§ **Work instruction**
Nothing but the text belongs in the answer: the listing below, copied exactly, without pictures.

++++++++

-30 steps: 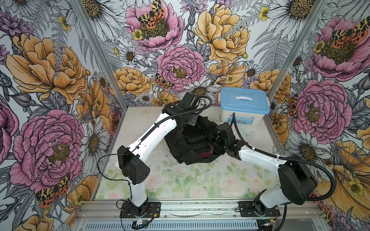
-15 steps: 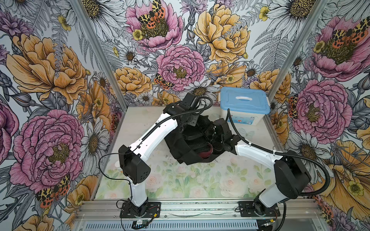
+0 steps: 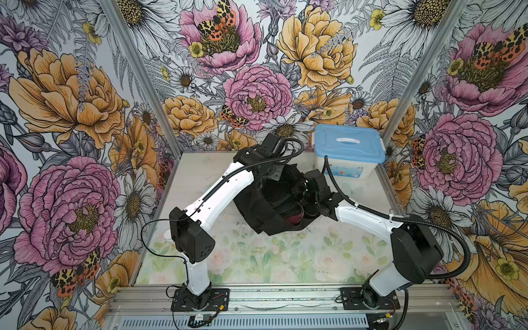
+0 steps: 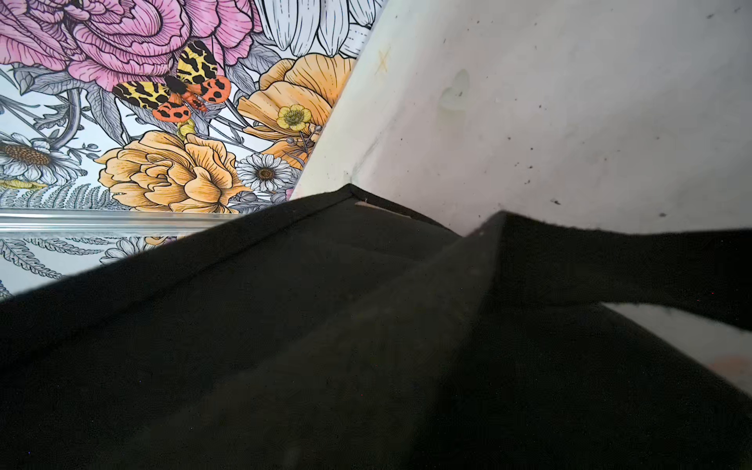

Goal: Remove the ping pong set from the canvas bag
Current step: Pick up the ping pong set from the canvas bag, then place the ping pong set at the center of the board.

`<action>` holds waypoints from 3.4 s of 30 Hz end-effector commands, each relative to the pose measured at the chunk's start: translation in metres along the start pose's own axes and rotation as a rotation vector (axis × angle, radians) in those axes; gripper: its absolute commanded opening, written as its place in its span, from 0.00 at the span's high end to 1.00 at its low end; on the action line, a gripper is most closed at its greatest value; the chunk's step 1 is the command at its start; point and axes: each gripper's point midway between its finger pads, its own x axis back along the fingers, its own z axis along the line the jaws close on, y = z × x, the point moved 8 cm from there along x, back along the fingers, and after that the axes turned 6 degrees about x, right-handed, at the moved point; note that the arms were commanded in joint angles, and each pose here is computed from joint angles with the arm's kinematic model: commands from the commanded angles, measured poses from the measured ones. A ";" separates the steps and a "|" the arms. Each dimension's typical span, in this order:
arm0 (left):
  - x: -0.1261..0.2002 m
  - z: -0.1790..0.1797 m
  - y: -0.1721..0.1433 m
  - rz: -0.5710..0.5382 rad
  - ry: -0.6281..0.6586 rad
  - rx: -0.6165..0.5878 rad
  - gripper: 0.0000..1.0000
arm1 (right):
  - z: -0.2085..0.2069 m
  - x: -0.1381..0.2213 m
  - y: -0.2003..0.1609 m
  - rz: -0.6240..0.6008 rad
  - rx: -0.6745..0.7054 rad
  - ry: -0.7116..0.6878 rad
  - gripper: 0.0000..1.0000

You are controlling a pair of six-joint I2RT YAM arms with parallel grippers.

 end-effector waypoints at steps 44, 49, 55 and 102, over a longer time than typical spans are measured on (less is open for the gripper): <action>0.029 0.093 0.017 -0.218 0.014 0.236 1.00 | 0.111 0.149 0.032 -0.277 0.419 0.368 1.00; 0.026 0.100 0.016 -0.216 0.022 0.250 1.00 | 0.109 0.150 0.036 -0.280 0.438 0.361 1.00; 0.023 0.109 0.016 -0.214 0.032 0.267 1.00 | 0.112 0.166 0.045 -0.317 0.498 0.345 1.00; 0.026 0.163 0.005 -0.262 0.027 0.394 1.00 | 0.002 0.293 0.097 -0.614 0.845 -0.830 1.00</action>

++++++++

§ **Result**
-30 steps: 
-15 steps: 
+0 steps: 
+0 steps: 

Goal: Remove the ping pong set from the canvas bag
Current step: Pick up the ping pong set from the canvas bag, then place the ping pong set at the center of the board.

`<action>` holds waypoints from 3.4 s of 30 Hz end-effector commands, each relative to the pose measured at the chunk's start: translation in metres along the start pose's own axes and rotation as a rotation vector (axis × angle, radians) in those axes; gripper: its absolute commanded opening, written as its place in its span, from 0.00 at the span's high end to 1.00 at its low end; on the action line, a gripper is most closed at its greatest value; the chunk's step 1 is the command at its start; point and axes: each gripper's point midway between its finger pads, its own x axis back along the fingers, its own z axis along the line the jaws close on, y = z × x, the point moved 8 cm from there along x, back along the fingers, and after that the axes turned 6 degrees about x, right-handed, at the moved point; note that the arms were commanded in joint angles, and each pose here is computed from joint angles with the arm's kinematic model: commands from the commanded angles, measured poses from the measured ones. A ";" separates the steps and a "|" the arms. Each dimension's typical span, in this order:
arm0 (left):
  - x: -0.1261..0.2002 m
  - z: -0.1790..0.1797 m
  - y: -0.1721..0.1433 m
  - rz: -0.5710..0.5382 rad
  - ry: -0.6281..0.6586 rad
  - rx: -0.6165..0.5878 rad
  - gripper: 0.0000..1.0000
arm1 (right):
  - z: -0.2085..0.2069 m
  - x: -0.1381..0.2213 m
  - y: -0.2003..0.1609 m
  - rz: -0.6240..0.6008 rad
  - rx: -0.6745..0.7054 rad
  - ry: -0.7116..0.6878 rad
  - gripper: 0.0000..1.0000

You are controlling a pair of six-joint I2RT YAM arms with parallel grippers.

 end-effector waypoints at steps 44, 49, 55 and 102, over a longer time than typical spans are measured on (less is open for the gripper): <action>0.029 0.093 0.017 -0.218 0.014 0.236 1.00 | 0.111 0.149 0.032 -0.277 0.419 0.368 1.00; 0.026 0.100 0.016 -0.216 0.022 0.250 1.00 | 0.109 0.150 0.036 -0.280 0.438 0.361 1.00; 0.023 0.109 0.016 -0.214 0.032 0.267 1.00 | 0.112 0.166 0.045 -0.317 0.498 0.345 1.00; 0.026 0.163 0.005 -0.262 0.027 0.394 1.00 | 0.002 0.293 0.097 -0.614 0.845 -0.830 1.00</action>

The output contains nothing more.